The Affordable Care Act upholds measures to ensure individuals working at companies with 50+ employees have access to affordable healthcare. For a long time "affordability" was determined based on the cost of employee-only coverage. For families, it is not uncommon for rates to be deemed unaffordable, even if employee-only coverage is. However, if employee-only coverage is affordable, employees would not be eligible for a government subsidy for their family's coverage.

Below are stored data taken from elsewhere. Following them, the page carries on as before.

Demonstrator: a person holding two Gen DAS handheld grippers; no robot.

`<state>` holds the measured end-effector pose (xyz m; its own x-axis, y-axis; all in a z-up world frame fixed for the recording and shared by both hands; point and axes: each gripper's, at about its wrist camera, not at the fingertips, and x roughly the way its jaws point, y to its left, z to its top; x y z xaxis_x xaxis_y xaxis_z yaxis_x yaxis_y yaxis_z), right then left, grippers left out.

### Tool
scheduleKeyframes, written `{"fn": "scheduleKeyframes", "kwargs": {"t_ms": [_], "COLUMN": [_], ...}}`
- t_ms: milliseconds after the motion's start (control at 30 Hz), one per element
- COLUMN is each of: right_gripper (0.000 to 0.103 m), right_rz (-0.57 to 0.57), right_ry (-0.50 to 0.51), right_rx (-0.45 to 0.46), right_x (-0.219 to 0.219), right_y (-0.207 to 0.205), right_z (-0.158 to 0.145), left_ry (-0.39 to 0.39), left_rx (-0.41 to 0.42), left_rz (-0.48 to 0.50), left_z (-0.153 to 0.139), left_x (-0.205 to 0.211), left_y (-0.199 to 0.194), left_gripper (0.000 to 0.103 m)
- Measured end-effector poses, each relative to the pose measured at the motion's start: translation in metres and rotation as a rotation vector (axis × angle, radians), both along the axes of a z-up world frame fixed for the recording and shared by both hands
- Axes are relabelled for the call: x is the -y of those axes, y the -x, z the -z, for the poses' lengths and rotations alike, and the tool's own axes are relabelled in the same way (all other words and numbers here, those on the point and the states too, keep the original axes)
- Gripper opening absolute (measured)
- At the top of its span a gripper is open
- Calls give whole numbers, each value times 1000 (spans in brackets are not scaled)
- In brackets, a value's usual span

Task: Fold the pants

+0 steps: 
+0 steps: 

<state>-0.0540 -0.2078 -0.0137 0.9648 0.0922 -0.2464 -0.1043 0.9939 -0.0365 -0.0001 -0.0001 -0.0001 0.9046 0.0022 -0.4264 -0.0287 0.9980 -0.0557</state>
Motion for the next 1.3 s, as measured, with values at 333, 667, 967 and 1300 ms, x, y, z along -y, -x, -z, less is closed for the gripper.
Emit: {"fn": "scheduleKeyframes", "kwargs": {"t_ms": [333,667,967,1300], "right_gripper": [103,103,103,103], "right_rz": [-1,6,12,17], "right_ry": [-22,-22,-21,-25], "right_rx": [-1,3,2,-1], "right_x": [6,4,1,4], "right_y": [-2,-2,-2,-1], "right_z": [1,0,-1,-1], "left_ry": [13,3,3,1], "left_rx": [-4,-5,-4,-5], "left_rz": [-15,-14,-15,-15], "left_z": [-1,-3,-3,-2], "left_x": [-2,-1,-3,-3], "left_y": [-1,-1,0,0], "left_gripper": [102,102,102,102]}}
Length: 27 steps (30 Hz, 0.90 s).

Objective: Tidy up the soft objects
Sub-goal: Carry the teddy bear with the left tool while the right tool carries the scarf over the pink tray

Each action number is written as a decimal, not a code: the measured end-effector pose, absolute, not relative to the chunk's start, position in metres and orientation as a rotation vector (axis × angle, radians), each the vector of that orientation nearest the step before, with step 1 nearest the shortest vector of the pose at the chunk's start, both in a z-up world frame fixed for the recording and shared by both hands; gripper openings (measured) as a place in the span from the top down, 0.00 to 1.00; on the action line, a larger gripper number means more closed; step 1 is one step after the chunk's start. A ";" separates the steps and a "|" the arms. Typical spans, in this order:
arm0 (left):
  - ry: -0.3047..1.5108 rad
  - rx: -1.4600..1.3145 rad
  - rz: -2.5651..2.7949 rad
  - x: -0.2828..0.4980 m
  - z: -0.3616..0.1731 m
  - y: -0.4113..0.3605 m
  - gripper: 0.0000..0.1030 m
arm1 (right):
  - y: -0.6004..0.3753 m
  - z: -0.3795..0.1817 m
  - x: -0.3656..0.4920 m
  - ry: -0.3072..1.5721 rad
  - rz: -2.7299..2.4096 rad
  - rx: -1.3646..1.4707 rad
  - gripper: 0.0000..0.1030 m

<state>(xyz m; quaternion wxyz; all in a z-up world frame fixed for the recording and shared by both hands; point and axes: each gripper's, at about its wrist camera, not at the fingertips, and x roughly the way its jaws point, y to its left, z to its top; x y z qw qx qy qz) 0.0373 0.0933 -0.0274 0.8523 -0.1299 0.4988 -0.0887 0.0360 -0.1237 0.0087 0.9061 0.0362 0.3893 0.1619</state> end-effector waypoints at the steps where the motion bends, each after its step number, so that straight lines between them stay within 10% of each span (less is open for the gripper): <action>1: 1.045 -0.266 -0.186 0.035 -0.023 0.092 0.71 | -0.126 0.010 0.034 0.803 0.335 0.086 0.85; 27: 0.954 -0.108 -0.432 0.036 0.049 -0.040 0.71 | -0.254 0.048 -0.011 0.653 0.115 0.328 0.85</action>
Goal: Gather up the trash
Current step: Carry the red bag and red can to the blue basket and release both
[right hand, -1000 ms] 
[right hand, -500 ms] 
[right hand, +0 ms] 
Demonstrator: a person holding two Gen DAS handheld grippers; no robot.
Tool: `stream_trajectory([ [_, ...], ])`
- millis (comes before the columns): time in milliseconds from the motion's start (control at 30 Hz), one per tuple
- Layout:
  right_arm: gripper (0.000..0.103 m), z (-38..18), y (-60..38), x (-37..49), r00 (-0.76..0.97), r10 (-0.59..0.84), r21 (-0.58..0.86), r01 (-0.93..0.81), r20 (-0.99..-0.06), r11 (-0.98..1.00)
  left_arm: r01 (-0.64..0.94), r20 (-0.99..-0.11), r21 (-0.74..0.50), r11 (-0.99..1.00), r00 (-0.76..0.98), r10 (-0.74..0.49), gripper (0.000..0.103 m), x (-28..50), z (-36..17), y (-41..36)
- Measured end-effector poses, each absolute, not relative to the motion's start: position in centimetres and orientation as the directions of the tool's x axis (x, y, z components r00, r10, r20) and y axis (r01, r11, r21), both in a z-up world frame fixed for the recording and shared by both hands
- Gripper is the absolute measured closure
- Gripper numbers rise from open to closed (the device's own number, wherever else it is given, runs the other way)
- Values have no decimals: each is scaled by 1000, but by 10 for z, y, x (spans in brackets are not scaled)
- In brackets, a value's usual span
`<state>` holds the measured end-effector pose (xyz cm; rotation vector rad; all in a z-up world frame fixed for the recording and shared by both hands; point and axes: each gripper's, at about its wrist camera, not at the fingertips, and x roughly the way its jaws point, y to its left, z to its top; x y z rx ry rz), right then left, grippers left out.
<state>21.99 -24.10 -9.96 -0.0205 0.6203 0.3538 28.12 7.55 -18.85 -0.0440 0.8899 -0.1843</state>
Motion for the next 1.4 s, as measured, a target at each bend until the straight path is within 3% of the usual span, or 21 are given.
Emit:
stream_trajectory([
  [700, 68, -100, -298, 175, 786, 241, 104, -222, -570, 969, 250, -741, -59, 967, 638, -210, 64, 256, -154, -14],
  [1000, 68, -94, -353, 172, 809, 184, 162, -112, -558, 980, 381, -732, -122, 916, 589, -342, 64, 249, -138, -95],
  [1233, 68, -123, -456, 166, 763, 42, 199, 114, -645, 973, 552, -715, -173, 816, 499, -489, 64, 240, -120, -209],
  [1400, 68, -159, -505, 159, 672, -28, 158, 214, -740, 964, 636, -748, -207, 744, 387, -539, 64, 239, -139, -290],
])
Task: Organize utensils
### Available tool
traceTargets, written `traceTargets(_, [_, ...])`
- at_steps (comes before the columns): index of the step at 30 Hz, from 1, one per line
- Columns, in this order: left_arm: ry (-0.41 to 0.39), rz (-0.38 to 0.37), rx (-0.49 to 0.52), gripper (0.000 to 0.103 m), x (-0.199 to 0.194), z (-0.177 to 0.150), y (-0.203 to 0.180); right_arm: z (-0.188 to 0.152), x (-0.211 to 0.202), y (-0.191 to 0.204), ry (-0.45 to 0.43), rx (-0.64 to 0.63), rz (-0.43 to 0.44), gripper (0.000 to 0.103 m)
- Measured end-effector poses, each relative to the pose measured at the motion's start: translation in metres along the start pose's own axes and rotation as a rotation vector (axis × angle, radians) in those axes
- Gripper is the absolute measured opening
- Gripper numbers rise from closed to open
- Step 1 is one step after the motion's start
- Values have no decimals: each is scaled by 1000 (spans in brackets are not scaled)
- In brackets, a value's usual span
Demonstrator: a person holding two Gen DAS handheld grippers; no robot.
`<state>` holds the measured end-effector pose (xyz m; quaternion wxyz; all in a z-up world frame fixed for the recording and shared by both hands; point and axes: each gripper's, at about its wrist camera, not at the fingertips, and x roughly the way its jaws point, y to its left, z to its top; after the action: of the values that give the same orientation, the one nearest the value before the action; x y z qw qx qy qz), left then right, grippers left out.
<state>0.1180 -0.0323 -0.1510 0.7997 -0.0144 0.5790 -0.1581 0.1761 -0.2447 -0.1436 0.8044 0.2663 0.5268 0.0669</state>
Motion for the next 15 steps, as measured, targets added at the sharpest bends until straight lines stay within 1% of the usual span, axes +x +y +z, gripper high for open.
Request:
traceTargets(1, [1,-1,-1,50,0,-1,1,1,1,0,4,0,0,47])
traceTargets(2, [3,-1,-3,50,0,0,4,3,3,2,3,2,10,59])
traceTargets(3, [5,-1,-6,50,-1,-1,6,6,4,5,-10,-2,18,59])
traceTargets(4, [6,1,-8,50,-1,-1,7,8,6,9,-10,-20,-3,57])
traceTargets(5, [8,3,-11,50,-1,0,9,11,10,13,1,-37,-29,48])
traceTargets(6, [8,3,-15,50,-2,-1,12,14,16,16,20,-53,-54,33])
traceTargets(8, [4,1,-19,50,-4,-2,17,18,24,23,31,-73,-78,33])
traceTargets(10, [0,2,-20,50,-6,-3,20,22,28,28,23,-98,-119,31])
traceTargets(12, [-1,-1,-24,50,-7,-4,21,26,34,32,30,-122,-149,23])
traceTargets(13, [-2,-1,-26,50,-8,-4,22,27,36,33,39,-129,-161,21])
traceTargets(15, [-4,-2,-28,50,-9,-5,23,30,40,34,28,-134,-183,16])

For years, only when employee-only coverage was deemed unaffordable and the employer was fined, could an employee receive a subsidy. With 2023 comes changes. Now, employee-family rates will be used to determine if healthcare is considered affordable. Plans that are not considered affordable at the employee-family tier will trigger a subsidy but employers will no longer receive a fine.
What is "Affordable"?
Affordability will now be determined by household income. If an employer contributes less than 9.12% of a household income to healthcare for the year, healthcare coverage is deemed unaffordable.
For example, a household of 4 that is at the national poverty threshold has a household income of $27,750. To be considered affordable coverage, the employer must contribute at least $2,555.78 toward an employee's healthcare coverage for the year.
What is the impact?
The National Association of Health Underwriters (NAHU) estimates that these changes will gain 200,000 people coverage. Now, more families will have access to comprehensive healthcare, either from their employers or through government subsidies.
As these changes take effect and the family glitch is lost, employers must consider if they want to pay toward employee coverage directly or if government subsidies will pick up the initial bill.